America, the land of the free-spender, survived a gut-wrenching roller coaster ride in the autumn of 1998 as the stock market fell 20 percent and then erratically rebounded 17 percent while the country desperately fought the effects of falling exports,
declining industrial production and increasing layoffs. Retailers were disappointed with less-than-expected holiday spending. However, shoppers still piled on multiple billions of dollars of consumer debt as the supposedly religious sales frenzy was driven by falling import prices at a time when U.S. manufacturers experienced an eight-year low in sales and falling profits. In spite of an estimated 3.5 percent expansion of the U.S. economy in 1998 due to rampant consumer spending, declining profits forced many companies to lay off large numbers of employees, such as Boeing Aircraft announcing the lay off of 20 percent (48,000) of their workers.

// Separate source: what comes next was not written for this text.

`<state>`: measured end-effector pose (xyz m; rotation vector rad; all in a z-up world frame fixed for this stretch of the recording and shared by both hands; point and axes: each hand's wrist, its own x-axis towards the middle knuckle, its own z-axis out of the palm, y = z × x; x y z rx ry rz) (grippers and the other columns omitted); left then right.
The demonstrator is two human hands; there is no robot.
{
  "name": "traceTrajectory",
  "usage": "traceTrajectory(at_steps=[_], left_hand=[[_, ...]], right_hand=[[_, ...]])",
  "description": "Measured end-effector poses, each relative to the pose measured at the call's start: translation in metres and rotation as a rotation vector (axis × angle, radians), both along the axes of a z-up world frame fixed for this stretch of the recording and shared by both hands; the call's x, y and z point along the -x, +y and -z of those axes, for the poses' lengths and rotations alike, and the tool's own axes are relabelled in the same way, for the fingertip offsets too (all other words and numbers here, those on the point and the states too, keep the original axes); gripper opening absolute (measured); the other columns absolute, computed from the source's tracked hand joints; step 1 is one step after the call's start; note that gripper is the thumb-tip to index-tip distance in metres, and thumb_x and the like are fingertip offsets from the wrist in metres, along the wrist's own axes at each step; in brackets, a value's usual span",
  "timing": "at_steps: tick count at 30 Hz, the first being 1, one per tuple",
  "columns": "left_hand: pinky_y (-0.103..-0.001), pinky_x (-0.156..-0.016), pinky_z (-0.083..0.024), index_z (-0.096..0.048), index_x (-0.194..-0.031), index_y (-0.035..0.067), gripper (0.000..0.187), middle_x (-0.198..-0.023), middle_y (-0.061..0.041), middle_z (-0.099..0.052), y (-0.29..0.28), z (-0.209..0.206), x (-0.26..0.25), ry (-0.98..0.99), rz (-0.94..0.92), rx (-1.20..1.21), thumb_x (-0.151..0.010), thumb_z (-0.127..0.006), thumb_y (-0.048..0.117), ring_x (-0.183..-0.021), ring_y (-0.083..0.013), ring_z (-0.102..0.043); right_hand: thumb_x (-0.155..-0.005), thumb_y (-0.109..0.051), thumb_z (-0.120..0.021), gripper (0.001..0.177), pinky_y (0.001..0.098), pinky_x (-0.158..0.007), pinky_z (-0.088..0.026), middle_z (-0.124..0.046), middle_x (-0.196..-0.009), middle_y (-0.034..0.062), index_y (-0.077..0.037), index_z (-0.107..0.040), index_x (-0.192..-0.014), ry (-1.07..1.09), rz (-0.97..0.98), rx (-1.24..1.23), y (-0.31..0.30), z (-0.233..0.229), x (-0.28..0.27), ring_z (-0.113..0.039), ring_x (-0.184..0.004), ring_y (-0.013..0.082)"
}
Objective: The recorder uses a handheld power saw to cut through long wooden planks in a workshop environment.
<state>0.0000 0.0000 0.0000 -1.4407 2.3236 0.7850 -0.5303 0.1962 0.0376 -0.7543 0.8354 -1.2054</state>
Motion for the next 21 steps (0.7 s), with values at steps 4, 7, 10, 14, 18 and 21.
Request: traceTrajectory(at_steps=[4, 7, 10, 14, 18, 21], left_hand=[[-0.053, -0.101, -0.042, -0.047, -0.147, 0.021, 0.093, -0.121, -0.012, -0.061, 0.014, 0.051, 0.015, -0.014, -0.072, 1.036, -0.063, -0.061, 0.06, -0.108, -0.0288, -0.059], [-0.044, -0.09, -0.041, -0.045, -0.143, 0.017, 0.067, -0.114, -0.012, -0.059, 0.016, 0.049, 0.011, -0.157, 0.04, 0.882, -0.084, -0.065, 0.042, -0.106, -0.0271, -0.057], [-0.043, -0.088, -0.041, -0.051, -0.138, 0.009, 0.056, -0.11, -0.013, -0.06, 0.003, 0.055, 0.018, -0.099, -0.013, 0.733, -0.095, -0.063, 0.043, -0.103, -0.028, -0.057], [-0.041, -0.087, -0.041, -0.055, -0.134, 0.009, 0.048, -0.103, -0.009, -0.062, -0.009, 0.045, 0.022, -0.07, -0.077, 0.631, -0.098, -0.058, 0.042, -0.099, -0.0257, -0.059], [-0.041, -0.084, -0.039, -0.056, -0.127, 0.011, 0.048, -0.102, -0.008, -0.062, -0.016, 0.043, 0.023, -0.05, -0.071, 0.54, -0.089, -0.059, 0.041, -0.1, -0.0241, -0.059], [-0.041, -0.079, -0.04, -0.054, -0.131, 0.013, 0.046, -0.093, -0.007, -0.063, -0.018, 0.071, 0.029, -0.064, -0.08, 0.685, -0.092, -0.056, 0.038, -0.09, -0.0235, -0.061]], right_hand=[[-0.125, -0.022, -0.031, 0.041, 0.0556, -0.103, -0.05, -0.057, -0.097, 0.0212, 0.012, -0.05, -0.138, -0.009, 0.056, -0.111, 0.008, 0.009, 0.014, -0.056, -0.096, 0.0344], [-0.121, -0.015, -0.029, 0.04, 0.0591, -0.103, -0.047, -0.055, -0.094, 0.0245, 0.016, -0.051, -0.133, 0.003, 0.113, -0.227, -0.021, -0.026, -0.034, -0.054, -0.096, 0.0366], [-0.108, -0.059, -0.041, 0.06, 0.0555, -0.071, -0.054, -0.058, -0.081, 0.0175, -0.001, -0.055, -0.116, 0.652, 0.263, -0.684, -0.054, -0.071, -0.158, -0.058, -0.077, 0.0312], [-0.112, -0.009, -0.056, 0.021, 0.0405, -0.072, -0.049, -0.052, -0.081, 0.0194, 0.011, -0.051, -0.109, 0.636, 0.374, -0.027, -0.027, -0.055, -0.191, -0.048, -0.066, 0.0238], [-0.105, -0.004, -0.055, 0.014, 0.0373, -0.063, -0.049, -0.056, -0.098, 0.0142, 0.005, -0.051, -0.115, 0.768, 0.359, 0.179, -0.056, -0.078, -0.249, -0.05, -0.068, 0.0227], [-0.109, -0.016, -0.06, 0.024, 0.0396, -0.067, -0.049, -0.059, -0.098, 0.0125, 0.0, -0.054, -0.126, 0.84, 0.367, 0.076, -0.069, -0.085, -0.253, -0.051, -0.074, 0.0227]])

As companies around the globe reeled from financial tsunamis crashing down on them, more and more consolidated in order to raise profits and lower costs through staff reductions and other survival tactics. In 1998, merger-mania produced the world’s biggest-ever year for mergers and acquisitions, reaching $2.4 trillion—50 percent more than 1997’s total. The largest in value terms ($86.4 billion) was the union of two U.S. oil giants, Exxon and Mobil, which simultaneously announced the layoff of 9,000 workers as the worldwide oil business and oil-revenue-dependent countries staggered under basement-priced oil. More ominously, 1998 saw the gobbling up of many American firms by foreign buyers. German car maker Daimler-Benz joined Chrysler in the largest foreign takeover of an American firm ($40.5 billion). Likewise, Germany’s Deutsche Bank paid $10 billion for Bankers Trust, America’s ninth biggest bank. Germany’s media giant, Bertelsmann, bought America’s Random House to become the world’s largest English-language publisher.
Besides buying large chunks of corporate America, Europe also spent months testing and retesting bank computer systems and their links to domestic stock exchanges and clearing houses in preparation for the January 1 launch of their new currency, the euro, which they hope will break the dominance of the dollar. Last year, Europe also struggled under the weight of the global financial crisis, particularly due to their massive loan exposure in bankrupt Russia. Also unsettling the European picture in 1998 was a looming trade war with America, as the sound of rattling trade sabers and import tariff threats continued between the two trading giants over everything from bananas to cheese to suitcases.
Japan, the world’s second-largest economy, saw itself taking a back seat to the new Eurozone, as the land of the setting sun continued its decade-long death-spiral into financial oblivion. Japan’s 17 largest banks were found at the heart of the problem as they struggled under a mountain of bad loans, estimated in late 1998 to be ¥49,490 billion ($427 billion). After an unrelenting slide from a high of 38,915 in 1989, Japan’s Nikkei 225 stock index closed 1998 at 13,842, less than 1,000 points above its 1998 low of 12,880. The Japanese stock market decline has meant that multiple tens of billions of investors’ dollars have evaporated as corporate and personal bankruptcies escalated.
The economic events of 1998 have the entire world on the edge of their seats. As the global economy teeters by the precipice, which way will it go in 1999—toward stability—or over the edge?